Take the data below and write it out exactly, except for the pictures.

INFORMATION SUPPLIED
▬▬▬▬▬▬▬▬▬▬
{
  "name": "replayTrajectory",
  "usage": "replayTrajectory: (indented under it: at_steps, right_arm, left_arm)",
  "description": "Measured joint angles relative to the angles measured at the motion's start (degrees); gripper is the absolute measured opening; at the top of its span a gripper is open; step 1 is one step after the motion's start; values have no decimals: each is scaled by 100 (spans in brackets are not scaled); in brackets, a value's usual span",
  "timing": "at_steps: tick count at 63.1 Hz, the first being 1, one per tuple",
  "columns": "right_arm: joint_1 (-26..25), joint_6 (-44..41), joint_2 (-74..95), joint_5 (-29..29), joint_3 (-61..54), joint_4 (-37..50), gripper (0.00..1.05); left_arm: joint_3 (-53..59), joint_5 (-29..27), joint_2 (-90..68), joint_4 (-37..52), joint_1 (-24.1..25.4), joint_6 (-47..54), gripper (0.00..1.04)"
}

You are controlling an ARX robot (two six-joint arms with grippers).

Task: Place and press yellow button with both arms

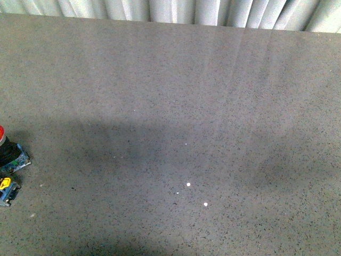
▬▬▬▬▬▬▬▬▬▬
OUTPUT FOR THIS EXERCISE
{
  "name": "replayTrajectory",
  "usage": "replayTrajectory: (indented under it: at_steps, right_arm, left_arm)",
  "description": "Measured joint angles relative to the angles measured at the motion's start (degrees); gripper is the absolute measured opening; at the top of its span a gripper is open; step 1 is one step after the motion's start; values have no decimals: each is scaled by 100 (spans in brackets are not scaled); in brackets, a value's usual span",
  "timing": "at_steps: tick count at 63.1 Hz, the first being 1, one per tuple",
  "columns": "right_arm: joint_1 (-26..25), joint_6 (-44..41), joint_2 (-74..95), joint_5 (-29..29), joint_3 (-61..54), joint_4 (-37..50), gripper (0.00..1.05); left_arm: joint_3 (-53..59), joint_5 (-29..27), joint_2 (-90..68), joint_4 (-37..52), joint_1 (-24.1..25.4), joint_6 (-47..54), gripper (0.00..1.04)"
}

You are controlling an ARX robot (two six-joint arms with grippers).

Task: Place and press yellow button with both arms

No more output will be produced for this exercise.